Collected data
☆ ☆ ☆

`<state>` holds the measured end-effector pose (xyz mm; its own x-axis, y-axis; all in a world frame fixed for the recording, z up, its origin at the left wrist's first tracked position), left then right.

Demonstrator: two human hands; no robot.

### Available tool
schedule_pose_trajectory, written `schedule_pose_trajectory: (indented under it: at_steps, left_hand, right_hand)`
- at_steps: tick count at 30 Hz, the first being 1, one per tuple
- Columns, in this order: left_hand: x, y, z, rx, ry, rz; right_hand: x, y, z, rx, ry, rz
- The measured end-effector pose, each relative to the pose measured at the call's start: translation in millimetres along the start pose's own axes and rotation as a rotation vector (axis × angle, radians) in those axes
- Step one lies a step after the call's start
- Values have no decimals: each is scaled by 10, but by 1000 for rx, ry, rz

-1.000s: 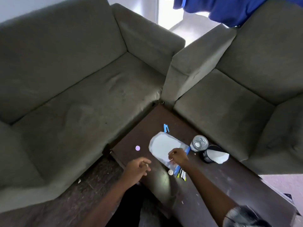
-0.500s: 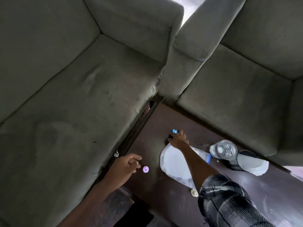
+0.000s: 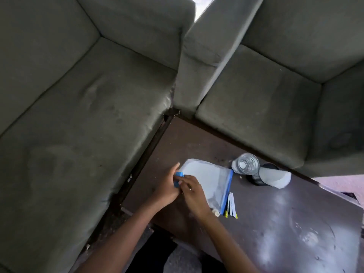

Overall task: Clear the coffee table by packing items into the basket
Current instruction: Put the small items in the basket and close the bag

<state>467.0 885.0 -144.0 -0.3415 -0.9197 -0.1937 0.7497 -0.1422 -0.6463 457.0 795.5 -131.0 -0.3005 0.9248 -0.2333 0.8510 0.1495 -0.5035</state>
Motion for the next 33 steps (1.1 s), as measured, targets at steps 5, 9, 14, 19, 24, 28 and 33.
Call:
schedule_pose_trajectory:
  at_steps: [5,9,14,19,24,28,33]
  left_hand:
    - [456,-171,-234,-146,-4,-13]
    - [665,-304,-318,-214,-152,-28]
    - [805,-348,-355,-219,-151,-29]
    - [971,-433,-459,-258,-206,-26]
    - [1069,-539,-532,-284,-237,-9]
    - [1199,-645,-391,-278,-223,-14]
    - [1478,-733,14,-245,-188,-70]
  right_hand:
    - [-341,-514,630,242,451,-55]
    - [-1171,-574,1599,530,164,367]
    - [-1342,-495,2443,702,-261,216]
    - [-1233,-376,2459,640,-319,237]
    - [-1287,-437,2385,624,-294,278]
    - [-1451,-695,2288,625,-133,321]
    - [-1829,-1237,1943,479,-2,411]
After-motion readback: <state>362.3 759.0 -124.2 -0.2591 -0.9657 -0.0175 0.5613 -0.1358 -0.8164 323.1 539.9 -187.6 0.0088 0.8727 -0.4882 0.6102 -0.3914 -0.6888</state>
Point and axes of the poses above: each hand's wrist, its own y-axis towards the middle knuckle, its own x-axis out of the palm, z = x × y, the point moved 8 cm from there along y, towards the middle knuckle, and after that the axes turned 4 degrees about -z, right-handed, at the moved point
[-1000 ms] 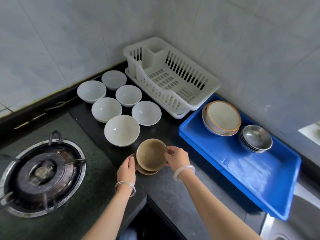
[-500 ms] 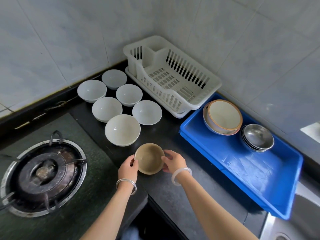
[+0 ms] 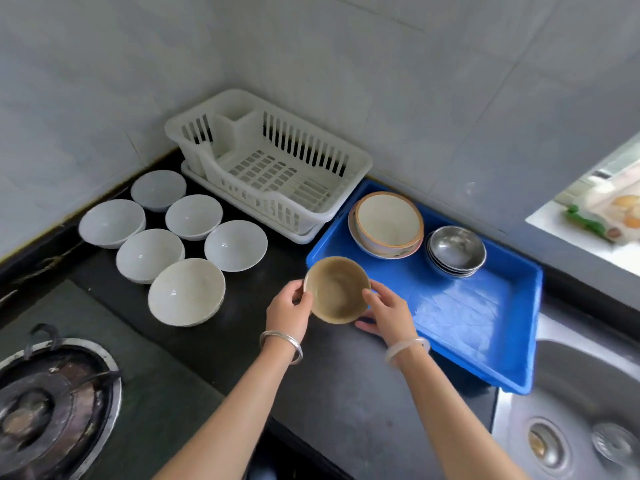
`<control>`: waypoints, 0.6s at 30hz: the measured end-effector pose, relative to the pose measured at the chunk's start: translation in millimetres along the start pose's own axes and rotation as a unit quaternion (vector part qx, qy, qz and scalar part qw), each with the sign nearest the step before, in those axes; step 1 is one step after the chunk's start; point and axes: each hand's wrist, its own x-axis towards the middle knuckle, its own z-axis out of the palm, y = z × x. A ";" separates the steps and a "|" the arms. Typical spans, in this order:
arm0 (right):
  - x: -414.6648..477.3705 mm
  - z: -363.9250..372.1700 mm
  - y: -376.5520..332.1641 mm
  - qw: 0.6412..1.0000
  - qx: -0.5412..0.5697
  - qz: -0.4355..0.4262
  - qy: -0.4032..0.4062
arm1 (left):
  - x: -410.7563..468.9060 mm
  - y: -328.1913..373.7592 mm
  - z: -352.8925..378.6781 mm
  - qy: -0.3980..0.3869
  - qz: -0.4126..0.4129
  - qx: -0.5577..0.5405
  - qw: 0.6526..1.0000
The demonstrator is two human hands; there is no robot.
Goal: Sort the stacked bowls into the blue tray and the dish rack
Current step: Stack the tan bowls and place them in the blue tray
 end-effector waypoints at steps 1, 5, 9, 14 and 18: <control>-0.4 -15.0 -2.5 1.000 0.018 -0.003 0.002 | -0.1 7.0 15.3 -0.019 0.004 -0.011 1.000; 0.7 -73.7 -6.7 0.996 0.082 -0.007 0.038 | 1.1 29.0 80.5 -0.103 0.007 -0.023 0.994; 6.8 -130.1 -0.9 0.984 0.154 -0.009 0.094 | 5.4 39.9 150.7 -0.165 0.022 -0.001 0.986; 22.6 -184.8 16.2 0.955 0.222 0.022 0.194 | 8.1 34.0 230.8 -0.219 -0.033 0.010 0.975; 44.9 -210.0 35.0 0.934 0.237 0.052 0.264 | 11.2 24.0 279.9 -0.246 -0.093 0.007 0.965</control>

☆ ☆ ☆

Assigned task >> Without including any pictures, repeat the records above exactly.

Reply to the exercise >>
`<state>` holds the measured end-effector pose (xyz mm; its own x-axis, y-axis; all in a world frame fixed for the recording, z up, its origin at the left wrist's first tracked position), left then right.

Demonstrator: two human hands; no robot.

### Available tool
schedule_pose_trajectory, written `schedule_pose_trajectory: (indented under it: at_steps, left_hand, right_hand)`
- at_steps: tick count at 30 Hz, the first being 1, one per tuple
- Columns, in this order: left_hand: x, y, z, rx, ry, rz; right_hand: x, y, z, rx, ry, rz
- The measured end-effector pose, each relative to the pose measured at the call's start: translation in millimetres along the start pose's own axes and rotation as a rotation vector (axis × angle, radians) in those axes
- Step one lies a step after the call's start
- Values have no decimals: each is scaled by 10, but by 1000 for rx, ry, rz

-1.000s: 
-0.500s: 
+0.000s: 

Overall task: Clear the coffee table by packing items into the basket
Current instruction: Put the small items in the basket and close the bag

<state>467.0 885.0 -144.0 -0.3415 -0.9197 -0.1937 0.7497 -0.1422 -0.6463 457.0 795.5 -131.0 -0.3005 0.9248 -0.2333 0.8510 0.1495 -0.5035</state>
Motion for the next 33 steps (1.1 s), as measured, targets at steps 5, 9, 14, 19, 24, 28 and 33.
Call:
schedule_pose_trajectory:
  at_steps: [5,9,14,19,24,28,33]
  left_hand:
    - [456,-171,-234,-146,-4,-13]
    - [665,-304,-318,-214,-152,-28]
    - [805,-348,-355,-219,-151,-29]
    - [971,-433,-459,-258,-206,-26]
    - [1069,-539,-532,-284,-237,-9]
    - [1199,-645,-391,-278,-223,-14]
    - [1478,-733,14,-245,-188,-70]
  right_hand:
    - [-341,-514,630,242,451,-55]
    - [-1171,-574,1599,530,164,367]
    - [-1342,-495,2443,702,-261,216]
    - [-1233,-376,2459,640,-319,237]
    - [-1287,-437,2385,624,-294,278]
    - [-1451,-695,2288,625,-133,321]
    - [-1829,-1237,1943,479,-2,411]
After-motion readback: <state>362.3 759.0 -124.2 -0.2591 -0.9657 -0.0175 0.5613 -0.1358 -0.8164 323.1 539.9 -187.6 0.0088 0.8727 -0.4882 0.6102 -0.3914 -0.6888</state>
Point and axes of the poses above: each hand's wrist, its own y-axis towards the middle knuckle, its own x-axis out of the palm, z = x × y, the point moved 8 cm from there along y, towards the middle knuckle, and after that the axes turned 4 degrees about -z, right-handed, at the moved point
[-1000 ms] 
[-500 ms] 
[+0 ms] 
`<control>`: waypoints, 0.6s at 30hz: the measured end-effector pose, relative to the pose measured at the chunk's start: translation in millimetres along the start pose's own axes and rotation as a unit quaternion (vector part qx, qy, qz and scalar part qw), each with the sign nearest the step before, in those axes; step 1 is one step after the chunk's start; point and axes: each hand's wrist, its own x-axis towards the middle knuckle, its own z-axis out of the palm, y = z × x. A ";" separates the steps and a "|" the arms. Typical spans, in this order:
arm0 (right):
  - x: -414.6648..477.3705 mm
  - z: -363.9250..372.1700 mm
  - y: -376.5520..332.1641 mm
  - qw: 0.6412..1.0000
  - qx: -0.5412..0.5697
  - qz: -0.4355..0.4262
  - qy: -0.4032..0.4062
arm1 (left):
  - x: -410.7563..468.9060 mm
  - y: -328.1913..373.7592 mm
  - z: -352.8925..378.6781 mm
  - qy: -0.3980..0.3869
  - qz: -0.4126..0.4129
  - qx: -0.5577..0.5405
  - qw: 0.6526..1.0000
The demonstrator is two human hands; there is no robot.
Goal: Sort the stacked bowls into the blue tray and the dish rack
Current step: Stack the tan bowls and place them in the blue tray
 end-effector waypoints at steps 1, 5, 9, 14 and 18: <control>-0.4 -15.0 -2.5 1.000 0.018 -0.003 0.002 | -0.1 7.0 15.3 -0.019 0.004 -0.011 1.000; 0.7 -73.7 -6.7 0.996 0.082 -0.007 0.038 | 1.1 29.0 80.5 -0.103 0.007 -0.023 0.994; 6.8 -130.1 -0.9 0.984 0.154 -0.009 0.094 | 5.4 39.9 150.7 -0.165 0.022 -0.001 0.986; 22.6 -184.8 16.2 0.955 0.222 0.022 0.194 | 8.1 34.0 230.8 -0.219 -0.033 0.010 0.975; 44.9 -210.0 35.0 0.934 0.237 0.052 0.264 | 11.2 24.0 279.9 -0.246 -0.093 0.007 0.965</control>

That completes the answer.